» **The input**:
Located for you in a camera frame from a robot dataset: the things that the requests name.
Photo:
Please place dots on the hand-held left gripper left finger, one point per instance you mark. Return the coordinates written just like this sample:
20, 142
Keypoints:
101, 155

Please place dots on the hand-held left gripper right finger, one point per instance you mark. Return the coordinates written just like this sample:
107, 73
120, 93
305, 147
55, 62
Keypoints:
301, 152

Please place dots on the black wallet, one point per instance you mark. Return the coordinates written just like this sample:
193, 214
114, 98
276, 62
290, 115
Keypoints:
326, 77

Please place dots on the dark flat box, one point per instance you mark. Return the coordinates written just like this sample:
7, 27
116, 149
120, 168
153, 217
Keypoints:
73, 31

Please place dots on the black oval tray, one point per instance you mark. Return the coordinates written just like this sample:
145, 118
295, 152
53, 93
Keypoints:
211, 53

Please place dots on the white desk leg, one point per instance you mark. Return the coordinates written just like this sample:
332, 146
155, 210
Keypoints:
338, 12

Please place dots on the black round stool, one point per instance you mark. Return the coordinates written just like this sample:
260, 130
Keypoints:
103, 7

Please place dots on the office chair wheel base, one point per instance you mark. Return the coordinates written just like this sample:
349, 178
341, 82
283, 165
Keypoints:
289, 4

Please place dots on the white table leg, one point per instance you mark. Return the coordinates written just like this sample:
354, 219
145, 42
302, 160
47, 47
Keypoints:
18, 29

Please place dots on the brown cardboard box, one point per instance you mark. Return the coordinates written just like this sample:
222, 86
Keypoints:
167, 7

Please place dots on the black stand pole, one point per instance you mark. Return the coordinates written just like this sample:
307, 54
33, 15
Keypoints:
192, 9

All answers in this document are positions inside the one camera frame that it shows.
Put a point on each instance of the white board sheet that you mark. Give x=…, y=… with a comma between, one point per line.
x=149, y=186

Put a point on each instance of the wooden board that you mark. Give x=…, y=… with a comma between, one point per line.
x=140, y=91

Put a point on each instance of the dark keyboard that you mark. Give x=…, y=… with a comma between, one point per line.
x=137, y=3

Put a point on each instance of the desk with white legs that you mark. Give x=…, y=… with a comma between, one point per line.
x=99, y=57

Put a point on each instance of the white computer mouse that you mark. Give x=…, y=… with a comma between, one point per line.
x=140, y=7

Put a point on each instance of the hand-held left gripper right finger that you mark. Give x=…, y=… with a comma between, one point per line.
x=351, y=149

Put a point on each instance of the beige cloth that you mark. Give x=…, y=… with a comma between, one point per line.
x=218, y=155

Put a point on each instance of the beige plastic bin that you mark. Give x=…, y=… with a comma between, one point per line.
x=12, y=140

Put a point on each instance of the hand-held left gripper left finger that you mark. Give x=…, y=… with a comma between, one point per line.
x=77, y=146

» **Task objective**:
Reproduce all of the entries verbatim.

» **Result of the task**:
Located for you in a camera frame from a robot dataset: the things that the requests name.
Photo:
Please place dots on the hand-held left gripper left finger, one point per instance you mark. Return the coordinates written just like this sample:
20, 142
Keypoints:
101, 155

Please place dots on the hand-held left gripper right finger, one point per instance you mark. Return the coordinates written just like this sample:
107, 73
120, 93
305, 147
55, 62
Keypoints:
301, 152

Please place dots on the black wallet, one point per instance you mark. Return the coordinates written just like this sample:
193, 214
114, 98
276, 62
290, 115
Keypoints:
326, 77

Please place dots on the dark flat box, one point per instance you mark. Return the coordinates written just like this sample:
7, 27
116, 149
120, 168
153, 217
Keypoints:
73, 31

Please place dots on the black oval tray, one point per instance you mark. Return the coordinates written just like this sample:
145, 118
295, 152
53, 93
Keypoints:
211, 53

Please place dots on the white desk leg, one point per instance you mark. Return the coordinates written just like this sample:
332, 146
155, 210
Keypoints:
338, 12

Please place dots on the black round stool, one point per instance you mark. Return the coordinates written just like this sample:
260, 130
Keypoints:
103, 7

Please place dots on the office chair wheel base, one point per instance you mark. Return the coordinates written just like this sample:
349, 178
341, 82
283, 165
Keypoints:
289, 4

Please place dots on the white table leg, one point per instance you mark. Return the coordinates written just like this sample:
354, 219
145, 42
302, 160
47, 47
Keypoints:
18, 29

Please place dots on the brown cardboard box, one point per instance you mark. Return the coordinates written just like this sample:
222, 86
Keypoints:
167, 7

Please place dots on the black stand pole, one point per instance you mark. Return the coordinates written just like this sample:
307, 54
33, 15
Keypoints:
192, 9

All answers in this document are positions inside the one camera frame that it shows.
Put a point on each instance of the white board sheet that you mark. Give x=…, y=… with a comma between, one point per line.
x=149, y=186

Put a point on each instance of the wooden board that you mark. Give x=…, y=… with a comma between, one point per line.
x=140, y=91

Put a point on each instance of the dark keyboard that you mark. Give x=…, y=… with a comma between, one point per line.
x=137, y=3

Put a point on each instance of the desk with white legs that you mark. Give x=…, y=… with a comma between, one point per line.
x=99, y=57

Put a point on each instance of the white computer mouse that you mark. Give x=…, y=… with a comma between, one point per line.
x=140, y=7

Put a point on each instance of the hand-held left gripper right finger that you mark. Give x=…, y=… with a comma between, one point per line.
x=351, y=149

Put a point on each instance of the beige cloth that you mark. Give x=…, y=… with a comma between, one point per line.
x=218, y=155

Put a point on each instance of the beige plastic bin that you mark. Give x=…, y=… with a comma between, one point per line.
x=12, y=140

Put a point on each instance of the hand-held left gripper left finger that you mark. Give x=…, y=… with a comma between, one point per line.
x=77, y=146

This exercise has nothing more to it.